She looked up into the scarlet eyes of the monster, and screamed uncontrollably. Shaggy white arms went round her and lifted her into the air; she could feel the muscles bulging like plastic iron against her, pressing her to the furry body that was almost painfully hot. Leila went wild for a few seconds, striking at the white mask of Big Bill’s face, struggling uselessly; then she made herself lie still.
“Your idea of a joke . . .” she choked.
“Quite a man, isn’t he?” chuckled Gedner. He made an unconcerned gesture, and Big Bill bent to deposit Leila with care in her place in the armchair again.
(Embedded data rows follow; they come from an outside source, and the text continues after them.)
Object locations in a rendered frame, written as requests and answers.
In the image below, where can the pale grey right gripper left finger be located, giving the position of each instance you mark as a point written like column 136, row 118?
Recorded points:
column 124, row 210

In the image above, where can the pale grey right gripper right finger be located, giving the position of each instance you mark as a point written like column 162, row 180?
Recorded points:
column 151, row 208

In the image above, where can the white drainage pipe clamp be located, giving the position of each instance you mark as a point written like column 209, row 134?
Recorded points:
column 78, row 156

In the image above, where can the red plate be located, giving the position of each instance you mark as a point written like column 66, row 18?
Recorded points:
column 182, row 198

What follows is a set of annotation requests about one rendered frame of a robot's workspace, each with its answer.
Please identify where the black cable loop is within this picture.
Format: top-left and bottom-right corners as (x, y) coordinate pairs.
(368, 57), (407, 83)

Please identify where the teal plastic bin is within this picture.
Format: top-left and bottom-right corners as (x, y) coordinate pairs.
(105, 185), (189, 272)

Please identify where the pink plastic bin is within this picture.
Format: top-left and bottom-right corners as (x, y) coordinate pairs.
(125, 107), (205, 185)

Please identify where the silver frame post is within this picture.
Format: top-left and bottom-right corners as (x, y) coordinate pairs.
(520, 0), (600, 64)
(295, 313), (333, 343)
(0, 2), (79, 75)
The Woolly backed away to huddle as before against the naked wall, his mighty three-fingered hands resting on the floor.
Leo Chaikoski had come to his feet, his scarred face distorted, hands clenched at his sides. He made an inarticulate sound; Gedner turned and looked at him for a long moment, then asked softly, “Don’t you think it’s your bedtime too, Doc?”
Leo jerked out, “You damned . . . stinking . . . I’m not afraid . . .”
“Take it easy,” said Gedner. He took Leo’s arm in a sure grip, turned him about and walked him firmly to the door. “You’re all worked up, Doc. You need a bit of sleep.” As if in a dream Leo walked on through the doorway; Gedner watched him go, pressed the stud that closed the door, and turned a key in the lock.
Leila felt herself white and shaking from the reaction, and angrier thereby. It was a minute before she could command her voice; then she told Paul Gedner what he was, in terms that Leo Chaikoski would never have thought of, in English, Spanish, and Martian.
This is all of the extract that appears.